Great differences between the spouses led to their separation.

While Milan sought support in the Austro-Hungarian Empire, Natalia turned more to Russia.

Natalia’s coldness and Milan’s hot temper led him to numerous love adventures which insulted Natalia.

She became very popular because of the care and effort for the wounded people during the war with Bulgaria in 1885.

An open and public conflict with Milan was arose in 1886 on the occasion of his relationship with Ms. Nasos.

This led to the divorce of the King and Queen in 1888. Marriage proved to be divorced in an irregular manner, which was later annulled. Milan abdicated in 1889, and, as part of his settlement with the ruling Radicals and the Regency, Queen Natalia was expelled from Serbia on June 1st 1891.

A formal but not essential reconciliation came in 1893, and in 1894, they were again admitted to the Royal House.

During the reign of her son Aleksandar, Natalia tried to be his chief adviser. She pledged for orientation to Russia and the Radicals, believing that without them there would be no political stability in Serbia.

She was mostly living in Biarritz, France, in a villa called Sasino. She came to Belgrade in 1895 and in 1897, when she again clashed with King Milan. In her company, Draga Lunjevica came with her as a Court Lady and Aleksandar definitely fell in love.

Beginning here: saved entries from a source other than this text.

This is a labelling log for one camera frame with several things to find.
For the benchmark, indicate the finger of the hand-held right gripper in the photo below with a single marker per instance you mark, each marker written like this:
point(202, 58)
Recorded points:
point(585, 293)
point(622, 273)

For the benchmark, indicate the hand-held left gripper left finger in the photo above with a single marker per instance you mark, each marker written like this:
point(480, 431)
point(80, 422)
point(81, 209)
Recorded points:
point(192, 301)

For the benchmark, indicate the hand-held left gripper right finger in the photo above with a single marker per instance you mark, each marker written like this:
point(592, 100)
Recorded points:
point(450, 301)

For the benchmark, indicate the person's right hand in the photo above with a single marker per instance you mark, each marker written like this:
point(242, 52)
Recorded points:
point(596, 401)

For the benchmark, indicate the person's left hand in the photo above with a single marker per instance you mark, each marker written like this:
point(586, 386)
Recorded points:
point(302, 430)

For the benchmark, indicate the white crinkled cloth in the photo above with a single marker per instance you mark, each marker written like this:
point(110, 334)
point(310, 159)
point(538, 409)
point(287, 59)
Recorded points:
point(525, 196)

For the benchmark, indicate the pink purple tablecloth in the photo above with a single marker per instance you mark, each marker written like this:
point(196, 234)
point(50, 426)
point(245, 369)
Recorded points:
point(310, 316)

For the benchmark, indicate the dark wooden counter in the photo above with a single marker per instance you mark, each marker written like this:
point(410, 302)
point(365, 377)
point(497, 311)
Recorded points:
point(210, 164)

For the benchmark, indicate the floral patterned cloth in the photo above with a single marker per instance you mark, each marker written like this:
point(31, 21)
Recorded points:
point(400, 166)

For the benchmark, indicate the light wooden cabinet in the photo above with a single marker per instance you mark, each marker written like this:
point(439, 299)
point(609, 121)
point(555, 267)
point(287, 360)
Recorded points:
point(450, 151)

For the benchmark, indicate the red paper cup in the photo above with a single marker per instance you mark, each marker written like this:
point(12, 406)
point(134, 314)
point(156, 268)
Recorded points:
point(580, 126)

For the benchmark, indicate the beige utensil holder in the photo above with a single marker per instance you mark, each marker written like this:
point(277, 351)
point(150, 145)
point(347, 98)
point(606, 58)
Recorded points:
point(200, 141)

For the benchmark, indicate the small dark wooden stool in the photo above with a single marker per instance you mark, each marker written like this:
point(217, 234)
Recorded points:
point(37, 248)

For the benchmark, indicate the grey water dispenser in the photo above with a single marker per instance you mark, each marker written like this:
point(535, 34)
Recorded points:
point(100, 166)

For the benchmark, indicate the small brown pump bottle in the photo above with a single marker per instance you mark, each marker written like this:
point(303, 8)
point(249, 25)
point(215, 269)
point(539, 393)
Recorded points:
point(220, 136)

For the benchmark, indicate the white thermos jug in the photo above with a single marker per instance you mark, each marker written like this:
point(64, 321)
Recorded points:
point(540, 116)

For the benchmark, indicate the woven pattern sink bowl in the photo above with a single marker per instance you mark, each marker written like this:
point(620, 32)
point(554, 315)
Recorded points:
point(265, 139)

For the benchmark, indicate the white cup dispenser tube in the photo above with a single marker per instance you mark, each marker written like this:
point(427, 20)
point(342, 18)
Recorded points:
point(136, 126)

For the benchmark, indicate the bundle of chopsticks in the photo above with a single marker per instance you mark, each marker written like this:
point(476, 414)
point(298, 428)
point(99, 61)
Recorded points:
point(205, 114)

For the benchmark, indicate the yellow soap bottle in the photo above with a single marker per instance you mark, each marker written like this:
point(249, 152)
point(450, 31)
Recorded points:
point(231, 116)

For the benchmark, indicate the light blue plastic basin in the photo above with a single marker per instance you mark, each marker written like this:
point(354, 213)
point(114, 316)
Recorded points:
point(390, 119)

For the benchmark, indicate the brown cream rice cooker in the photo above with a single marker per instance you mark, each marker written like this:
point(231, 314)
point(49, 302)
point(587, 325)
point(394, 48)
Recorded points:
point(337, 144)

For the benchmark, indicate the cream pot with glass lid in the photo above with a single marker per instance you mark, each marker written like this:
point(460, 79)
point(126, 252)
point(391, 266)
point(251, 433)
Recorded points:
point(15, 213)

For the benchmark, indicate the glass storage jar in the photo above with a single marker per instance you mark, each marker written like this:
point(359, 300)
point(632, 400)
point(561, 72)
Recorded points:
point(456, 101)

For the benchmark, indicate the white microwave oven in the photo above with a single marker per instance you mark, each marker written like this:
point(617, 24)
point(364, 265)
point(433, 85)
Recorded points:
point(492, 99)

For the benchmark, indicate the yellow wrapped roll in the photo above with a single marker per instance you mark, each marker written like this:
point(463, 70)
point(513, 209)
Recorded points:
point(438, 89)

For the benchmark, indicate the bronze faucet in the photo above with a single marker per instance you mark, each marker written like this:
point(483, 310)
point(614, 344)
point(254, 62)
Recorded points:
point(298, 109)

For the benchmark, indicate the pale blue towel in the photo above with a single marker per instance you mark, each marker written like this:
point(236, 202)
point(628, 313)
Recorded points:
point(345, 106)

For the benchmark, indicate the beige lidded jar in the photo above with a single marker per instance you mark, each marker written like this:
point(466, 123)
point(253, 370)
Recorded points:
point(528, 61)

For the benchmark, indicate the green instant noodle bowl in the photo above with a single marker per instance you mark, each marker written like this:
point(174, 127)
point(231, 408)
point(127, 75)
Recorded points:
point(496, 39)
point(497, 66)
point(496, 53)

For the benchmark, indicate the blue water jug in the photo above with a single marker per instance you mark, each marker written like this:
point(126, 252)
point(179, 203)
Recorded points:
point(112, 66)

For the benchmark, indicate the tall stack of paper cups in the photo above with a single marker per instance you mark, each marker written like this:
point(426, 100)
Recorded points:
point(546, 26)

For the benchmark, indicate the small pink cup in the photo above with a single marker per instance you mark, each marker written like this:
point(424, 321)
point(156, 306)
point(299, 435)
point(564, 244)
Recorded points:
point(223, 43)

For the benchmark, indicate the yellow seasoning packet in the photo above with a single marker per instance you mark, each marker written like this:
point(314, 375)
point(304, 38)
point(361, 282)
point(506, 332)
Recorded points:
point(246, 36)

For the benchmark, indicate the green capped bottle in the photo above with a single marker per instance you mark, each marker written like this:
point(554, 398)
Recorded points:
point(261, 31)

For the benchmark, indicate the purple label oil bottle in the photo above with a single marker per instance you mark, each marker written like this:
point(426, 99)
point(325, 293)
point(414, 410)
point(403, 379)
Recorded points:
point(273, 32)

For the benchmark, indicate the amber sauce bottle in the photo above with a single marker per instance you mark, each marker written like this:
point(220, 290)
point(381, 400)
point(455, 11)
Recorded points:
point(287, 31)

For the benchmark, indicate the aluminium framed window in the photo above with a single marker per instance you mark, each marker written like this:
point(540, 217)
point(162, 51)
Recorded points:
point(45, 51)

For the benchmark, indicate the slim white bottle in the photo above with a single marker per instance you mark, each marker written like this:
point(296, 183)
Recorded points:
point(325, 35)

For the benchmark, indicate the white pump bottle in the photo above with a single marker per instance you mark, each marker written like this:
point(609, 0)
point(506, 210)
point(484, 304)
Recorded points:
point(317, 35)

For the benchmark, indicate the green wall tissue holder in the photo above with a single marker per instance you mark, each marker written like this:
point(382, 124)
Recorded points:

Many disagreements with her son brought his wedding with Dragа Lunjevicа in 1900. The biggest blow came on May 29th/11th June 1903, when a group of “officers”, in a terrible way, unthinkable in Europe at the time, killed Aleksandar.

After 1903, she found some consolation in the company of a Spanish Catholic family, and she converted to Catholic faith and became a nun. She died on May 5th 1941 in Saint-Denis Monastery near Paris, and was buried at the Lardi cemetery near Paris. Her memoirs are kept in the Vatican and are not yet published.

After the May coup in 1903, all the property of the Obrenovic family, which was not illegally seized, went to Queen Natalia Obrenovic. She became a great benefactor. By her will, large estates in Serbia were given to Belgrade University and monasteries and churches that were foundations of the Obrenovic family

And one part of the money and of the artistic paintings were determined to be given to the living descendants of Lord Jakov Obrenovic, the brother of Prince Milos Obrenovic.

In 1903 Queen Natalia wanted to give properties in Serbia to the family Jakovljevic (descendants of Jakov Obrenovic), but they did not dare to accept it for fear of the former Karadjordjevic Dynasty, so that more than 7700 hectares of forest were given to Belgrade University.

The content of the will is unknown and there are only speculations about it. What can be said with certainty is that the personal diary of Queen Natalia has been preserved. Artworks are located in museums and private collections.